Disana juga banyak orang yang berwisata yang setelah saya ajak berbicar mereka yang sedang mandi di air hangat tersebut ternyata tujuanya sama dengan orang yang kebanyakan datang kesitu, ada yang ingin melepaskan kelelahanya dengan berendam air hangat di guci dan ada juga yang ingin menyembukan penyakit seperti panu, kadas, kurap dan penyakit kulit yang lainyam walaupun demikian para pengunjungtidak jijij kepada sesama orang yang keana mereka juga sangat akrab dan baik walaupun baru dikenal, karena mayoritas yang mandi disitu adalah orang desa yang sedang mengobati penyakitnya, jadi budaya desanya masih kental. Sedangkan masyrakat kota yang kaya jarang yang mandi di tempat umum mereka lebih suka mandi di tempat pemandian khusus yang menyediakan fasilitas-fasilitas yang mewah tetapi juga mereka rela membayarnya.
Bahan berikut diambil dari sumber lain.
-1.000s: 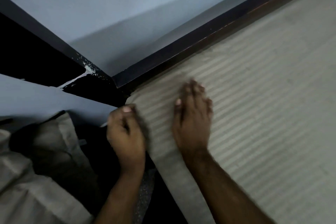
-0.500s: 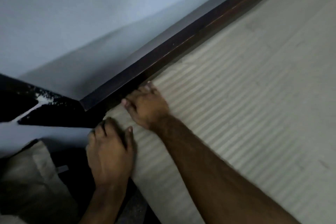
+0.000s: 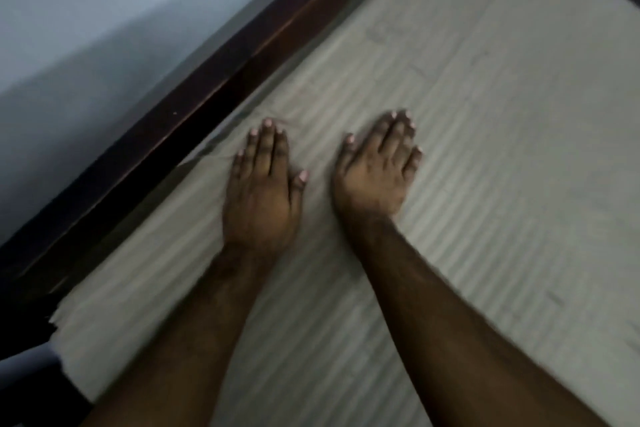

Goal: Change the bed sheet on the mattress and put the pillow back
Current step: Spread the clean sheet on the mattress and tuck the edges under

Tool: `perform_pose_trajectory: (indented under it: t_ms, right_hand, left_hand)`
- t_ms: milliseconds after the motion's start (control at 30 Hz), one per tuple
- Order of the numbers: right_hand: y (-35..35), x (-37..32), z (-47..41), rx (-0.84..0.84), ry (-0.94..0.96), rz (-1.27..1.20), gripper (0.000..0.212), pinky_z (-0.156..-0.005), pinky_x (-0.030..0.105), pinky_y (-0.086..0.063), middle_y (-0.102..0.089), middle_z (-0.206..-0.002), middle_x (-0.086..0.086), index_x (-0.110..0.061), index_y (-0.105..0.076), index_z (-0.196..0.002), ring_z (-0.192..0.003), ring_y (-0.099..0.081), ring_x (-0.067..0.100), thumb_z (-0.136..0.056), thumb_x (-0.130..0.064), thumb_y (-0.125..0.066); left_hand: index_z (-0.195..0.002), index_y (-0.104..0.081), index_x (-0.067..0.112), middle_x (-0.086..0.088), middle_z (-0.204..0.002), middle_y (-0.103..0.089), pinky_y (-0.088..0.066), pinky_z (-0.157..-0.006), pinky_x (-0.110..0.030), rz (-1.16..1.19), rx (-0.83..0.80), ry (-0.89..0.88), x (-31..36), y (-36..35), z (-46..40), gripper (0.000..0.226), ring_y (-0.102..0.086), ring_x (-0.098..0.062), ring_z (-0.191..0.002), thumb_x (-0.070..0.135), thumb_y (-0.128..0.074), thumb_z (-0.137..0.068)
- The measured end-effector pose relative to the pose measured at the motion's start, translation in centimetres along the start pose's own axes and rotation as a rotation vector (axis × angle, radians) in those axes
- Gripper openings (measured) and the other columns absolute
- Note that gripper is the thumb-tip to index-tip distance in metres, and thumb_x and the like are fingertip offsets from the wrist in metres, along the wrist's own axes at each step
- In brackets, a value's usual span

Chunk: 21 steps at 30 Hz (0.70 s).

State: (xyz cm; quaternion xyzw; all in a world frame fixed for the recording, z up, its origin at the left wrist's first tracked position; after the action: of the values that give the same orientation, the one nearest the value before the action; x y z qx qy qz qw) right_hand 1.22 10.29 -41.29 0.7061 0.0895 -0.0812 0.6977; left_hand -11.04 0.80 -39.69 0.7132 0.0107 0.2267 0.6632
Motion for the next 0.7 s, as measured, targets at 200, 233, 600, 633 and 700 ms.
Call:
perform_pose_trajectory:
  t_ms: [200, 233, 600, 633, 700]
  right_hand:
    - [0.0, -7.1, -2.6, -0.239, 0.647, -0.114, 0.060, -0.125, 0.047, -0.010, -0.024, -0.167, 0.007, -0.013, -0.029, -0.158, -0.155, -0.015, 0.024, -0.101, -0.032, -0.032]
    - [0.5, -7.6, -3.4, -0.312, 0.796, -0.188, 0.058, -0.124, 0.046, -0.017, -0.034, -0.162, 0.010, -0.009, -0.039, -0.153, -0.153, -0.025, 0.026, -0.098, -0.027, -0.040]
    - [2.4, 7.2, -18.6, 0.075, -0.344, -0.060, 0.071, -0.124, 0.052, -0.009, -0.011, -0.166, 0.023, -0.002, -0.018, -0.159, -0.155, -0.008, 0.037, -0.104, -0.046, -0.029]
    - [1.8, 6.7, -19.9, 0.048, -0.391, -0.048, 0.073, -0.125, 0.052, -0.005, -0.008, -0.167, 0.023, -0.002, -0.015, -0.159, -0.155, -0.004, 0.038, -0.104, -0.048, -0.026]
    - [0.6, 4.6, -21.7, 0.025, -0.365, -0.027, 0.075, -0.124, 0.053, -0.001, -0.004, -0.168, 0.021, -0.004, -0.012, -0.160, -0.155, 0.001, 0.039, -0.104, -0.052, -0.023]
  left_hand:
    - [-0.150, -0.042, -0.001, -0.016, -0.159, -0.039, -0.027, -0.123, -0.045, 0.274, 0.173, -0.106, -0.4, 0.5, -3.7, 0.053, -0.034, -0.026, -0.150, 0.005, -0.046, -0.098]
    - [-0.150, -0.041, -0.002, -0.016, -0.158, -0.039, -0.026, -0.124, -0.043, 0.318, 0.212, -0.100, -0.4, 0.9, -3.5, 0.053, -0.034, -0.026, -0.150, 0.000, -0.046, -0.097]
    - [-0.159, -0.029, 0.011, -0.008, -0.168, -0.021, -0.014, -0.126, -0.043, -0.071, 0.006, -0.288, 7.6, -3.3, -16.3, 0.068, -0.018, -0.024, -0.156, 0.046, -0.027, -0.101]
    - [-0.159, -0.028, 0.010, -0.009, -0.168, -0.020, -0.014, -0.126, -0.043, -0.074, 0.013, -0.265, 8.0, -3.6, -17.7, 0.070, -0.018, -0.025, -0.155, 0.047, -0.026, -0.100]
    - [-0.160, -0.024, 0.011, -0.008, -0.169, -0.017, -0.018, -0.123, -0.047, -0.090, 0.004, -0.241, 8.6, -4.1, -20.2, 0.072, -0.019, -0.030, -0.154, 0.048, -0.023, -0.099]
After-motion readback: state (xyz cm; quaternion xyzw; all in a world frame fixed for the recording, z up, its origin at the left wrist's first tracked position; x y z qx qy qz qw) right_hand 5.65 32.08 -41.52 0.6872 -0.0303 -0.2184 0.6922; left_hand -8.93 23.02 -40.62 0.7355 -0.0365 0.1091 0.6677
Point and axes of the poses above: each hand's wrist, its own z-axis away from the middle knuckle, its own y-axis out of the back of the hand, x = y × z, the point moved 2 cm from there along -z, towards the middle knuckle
Disana juga ada orang yang kesana untuk berwisata mengajak semua keluargany untuk jalan-jalan di area guci terebut.
Pola kekerabatan disana juga masih gotong royong, mereka punya agenda permingguan untuk bekerja bakti di area guci dan tempat warga bermukim, walaupun sudah ada petugas pembersihan disana tetap masih warga berbondong-bondong membersihkan tempat tersebut, mereka juga tidak mengharapkan imbalan sepeserpun dari pihak pengelola guci karena mereka merasa bertanggung jawab mempunyai tempat itu, biasanya dari pihak pengelola juga memberikan makanan dan minuman untuk sama-sama dinikmati ketika beristirahatm dan para pekerja baktipun menerimanya, hal ini juga menambah keakraban antara warga dan pengeleola guci tersebut.
PENUTUP
Dalam hal ini dapat disimpulkan bahwasanya masyarakat disana masih memegang kental adat dan istiadatnya dan walaupun sudah ada perkembangan zaman yang semakin maju di GUCI tapi disana masih suasana pegununganya masih kental sekali dan sikap yang tidak egosi ramah setiap ada pengunjung masih terjaga dan mereka juga masih mengadakan kerja bakti seminggu sekali, serta mitos yang ada disana mengenai air panas guci juga masih menjadi catatan berejarah bagi masyarakat sana yang masih membudayakan dan mengenang masalah mitos dan kebudayaan itu mereka masih melestarikan kebudayaan setempat seperti berdih area guci, sedekh bumi dan rirtual sakral keagamaan bagi masyarakat Hindu/ Budha.
DAFTAR PUSTAKA
Murdock, G.P. Social Structure, New York, Macmillan
Clifon, J.A. 1968. Cultural Antropologi : Aspirations and approaches, introduction to cultural antropologi, J.A, Clifton editor boston, Hougton Mifflin Company.